Below are lines of data, and only some are wanted. Please repeat exactly those from the line that has "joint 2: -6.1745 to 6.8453" through the line that has "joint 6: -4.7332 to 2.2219".

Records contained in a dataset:
--

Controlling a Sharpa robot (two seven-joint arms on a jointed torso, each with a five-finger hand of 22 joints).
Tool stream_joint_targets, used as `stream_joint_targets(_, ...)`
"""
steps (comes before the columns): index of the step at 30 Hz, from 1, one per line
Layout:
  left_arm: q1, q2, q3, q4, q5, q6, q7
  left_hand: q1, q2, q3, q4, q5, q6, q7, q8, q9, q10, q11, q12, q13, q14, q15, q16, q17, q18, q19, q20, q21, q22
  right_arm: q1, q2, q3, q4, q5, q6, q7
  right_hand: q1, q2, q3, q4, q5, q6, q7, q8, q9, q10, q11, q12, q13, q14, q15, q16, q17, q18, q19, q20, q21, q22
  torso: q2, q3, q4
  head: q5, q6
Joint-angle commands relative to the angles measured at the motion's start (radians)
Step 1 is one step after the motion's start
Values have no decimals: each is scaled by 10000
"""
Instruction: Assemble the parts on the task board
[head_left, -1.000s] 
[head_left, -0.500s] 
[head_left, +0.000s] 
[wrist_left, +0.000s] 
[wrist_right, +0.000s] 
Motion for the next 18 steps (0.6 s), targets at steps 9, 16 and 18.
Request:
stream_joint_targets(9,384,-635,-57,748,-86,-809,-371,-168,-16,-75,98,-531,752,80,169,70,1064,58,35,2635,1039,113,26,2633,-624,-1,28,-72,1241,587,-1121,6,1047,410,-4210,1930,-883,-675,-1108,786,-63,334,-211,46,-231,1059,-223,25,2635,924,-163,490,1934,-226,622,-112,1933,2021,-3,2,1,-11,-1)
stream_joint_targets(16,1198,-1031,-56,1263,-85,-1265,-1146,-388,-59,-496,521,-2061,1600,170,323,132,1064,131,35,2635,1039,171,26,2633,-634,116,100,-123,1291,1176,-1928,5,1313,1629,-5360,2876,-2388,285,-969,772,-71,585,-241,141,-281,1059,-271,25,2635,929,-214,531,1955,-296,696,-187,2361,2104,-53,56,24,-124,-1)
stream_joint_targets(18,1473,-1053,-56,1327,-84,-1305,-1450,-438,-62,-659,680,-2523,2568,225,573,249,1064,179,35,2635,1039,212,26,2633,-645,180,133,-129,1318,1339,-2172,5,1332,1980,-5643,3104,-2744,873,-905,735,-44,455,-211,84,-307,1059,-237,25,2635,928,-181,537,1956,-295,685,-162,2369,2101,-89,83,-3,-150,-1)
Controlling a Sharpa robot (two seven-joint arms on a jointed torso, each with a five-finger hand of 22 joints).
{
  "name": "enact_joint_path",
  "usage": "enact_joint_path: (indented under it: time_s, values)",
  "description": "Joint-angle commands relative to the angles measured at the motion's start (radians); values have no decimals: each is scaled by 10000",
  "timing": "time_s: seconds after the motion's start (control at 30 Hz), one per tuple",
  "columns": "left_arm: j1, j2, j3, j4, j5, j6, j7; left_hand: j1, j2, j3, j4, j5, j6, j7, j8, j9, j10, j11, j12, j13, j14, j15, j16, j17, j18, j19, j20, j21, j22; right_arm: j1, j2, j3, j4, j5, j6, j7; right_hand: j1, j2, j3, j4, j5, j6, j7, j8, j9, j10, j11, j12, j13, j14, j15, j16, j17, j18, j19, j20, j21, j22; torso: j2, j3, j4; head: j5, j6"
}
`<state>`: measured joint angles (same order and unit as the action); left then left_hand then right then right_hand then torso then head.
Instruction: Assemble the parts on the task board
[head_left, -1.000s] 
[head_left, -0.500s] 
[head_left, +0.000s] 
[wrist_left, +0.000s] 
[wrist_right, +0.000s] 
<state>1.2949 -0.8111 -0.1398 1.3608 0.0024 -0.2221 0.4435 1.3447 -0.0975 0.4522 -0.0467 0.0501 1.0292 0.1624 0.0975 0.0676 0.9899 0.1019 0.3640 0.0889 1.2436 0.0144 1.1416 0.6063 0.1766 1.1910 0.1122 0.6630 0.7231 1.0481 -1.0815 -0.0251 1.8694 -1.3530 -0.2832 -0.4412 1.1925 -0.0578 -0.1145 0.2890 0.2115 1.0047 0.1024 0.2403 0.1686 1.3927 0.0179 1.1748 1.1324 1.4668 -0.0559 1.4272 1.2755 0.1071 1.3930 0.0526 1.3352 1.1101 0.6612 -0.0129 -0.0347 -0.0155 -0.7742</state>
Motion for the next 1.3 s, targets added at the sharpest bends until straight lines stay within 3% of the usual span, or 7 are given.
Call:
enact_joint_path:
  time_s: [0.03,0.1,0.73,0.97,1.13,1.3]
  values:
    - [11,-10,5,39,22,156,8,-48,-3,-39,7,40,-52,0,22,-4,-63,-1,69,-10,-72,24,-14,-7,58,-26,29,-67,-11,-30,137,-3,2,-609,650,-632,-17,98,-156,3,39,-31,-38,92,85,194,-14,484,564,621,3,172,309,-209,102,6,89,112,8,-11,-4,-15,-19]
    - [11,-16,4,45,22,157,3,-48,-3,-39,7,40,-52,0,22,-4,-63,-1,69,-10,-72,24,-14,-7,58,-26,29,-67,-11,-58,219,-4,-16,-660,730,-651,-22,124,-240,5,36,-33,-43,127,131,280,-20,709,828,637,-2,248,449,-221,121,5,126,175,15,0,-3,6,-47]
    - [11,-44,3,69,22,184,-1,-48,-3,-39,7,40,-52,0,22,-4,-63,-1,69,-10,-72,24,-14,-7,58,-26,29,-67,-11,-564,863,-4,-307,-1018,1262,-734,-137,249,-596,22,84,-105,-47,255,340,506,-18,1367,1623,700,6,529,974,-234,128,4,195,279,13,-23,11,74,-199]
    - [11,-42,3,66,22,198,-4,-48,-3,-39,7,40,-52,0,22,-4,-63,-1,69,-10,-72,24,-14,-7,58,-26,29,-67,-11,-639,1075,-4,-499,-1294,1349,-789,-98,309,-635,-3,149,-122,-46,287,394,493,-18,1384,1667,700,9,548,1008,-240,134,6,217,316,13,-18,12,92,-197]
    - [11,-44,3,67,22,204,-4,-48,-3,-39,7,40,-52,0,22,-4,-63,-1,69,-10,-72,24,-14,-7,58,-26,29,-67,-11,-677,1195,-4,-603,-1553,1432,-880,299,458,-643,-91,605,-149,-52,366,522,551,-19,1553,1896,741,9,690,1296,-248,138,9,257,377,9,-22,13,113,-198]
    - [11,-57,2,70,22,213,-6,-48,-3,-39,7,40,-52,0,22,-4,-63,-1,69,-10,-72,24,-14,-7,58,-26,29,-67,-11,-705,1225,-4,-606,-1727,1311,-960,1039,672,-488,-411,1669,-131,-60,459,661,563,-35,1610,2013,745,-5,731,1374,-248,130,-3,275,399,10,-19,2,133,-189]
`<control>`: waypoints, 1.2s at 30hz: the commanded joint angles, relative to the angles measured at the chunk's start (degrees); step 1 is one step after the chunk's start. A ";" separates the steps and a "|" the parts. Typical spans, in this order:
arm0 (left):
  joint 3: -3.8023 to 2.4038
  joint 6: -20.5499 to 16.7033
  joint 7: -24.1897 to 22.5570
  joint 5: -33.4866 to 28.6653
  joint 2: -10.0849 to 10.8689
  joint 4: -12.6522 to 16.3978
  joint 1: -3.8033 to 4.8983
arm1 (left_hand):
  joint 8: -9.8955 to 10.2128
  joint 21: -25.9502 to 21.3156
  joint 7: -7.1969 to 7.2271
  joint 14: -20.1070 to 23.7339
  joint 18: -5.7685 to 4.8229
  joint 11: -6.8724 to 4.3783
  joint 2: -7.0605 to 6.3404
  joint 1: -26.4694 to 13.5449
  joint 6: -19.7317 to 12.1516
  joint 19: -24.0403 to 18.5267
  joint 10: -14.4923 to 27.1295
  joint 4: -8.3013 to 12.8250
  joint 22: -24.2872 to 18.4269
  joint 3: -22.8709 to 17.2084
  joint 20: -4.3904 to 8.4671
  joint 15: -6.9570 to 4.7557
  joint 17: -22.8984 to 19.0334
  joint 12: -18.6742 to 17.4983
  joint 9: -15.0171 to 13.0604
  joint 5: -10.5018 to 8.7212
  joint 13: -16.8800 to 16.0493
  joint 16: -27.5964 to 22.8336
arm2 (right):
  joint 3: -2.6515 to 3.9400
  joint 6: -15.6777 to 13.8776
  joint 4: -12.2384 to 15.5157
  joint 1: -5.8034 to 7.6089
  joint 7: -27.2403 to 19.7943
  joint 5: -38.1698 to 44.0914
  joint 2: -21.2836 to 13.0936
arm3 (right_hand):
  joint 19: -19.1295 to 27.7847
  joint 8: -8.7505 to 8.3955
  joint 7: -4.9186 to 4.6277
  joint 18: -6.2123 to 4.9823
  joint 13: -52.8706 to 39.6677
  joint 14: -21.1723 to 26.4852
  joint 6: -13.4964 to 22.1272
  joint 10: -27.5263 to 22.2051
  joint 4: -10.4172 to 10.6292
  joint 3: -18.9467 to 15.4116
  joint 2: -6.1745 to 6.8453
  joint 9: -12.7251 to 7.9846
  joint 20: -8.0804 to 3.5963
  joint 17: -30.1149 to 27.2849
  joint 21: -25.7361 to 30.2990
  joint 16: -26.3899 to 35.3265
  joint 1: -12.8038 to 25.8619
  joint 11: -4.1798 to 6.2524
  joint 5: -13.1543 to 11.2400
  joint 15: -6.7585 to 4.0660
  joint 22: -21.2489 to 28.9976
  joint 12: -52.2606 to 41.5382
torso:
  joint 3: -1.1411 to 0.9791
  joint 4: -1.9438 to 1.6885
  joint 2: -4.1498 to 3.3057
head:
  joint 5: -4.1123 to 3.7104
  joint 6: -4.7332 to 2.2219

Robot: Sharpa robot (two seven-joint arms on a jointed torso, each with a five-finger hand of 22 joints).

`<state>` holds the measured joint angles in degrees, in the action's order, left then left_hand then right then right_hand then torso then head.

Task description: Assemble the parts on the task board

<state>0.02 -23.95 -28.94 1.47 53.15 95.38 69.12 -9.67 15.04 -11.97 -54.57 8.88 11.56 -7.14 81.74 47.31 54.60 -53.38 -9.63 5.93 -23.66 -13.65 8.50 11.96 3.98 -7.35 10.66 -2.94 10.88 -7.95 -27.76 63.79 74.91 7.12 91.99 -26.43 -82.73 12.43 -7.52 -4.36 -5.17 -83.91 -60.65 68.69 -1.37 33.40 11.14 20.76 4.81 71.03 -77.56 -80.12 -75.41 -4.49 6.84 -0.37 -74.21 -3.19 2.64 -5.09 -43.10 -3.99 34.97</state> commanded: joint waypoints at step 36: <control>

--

Your response –
  joint 2: -6.1745 to 6.8453
  joint 9: -12.7251 to 7.9846
  joint 20: -8.0804 to 3.5963
  joint 17: -30.1149 to 27.2849
  joint 21: -25.7361 to 30.2990
  joint 16: -26.3899 to 35.3265
  joint 1: -12.8038 to 25.8619
  joint 11: -4.1798 to 6.2524
  joint 5: -13.1543 to 11.2400
  joint 15: -6.7585 to 4.0660
  joint 22: -21.2489 to 28.9976
  joint 12: -52.2606 to 41.5382
torso:
  joint 3: -1.1411 to 0.9791
  joint 4: -1.9438 to 1.6885
  joint 2: -4.1498 to 3.3057
head:
  joint 5: -4.1123 to 3.7104
  joint 6: -4.7332 to 2.2219

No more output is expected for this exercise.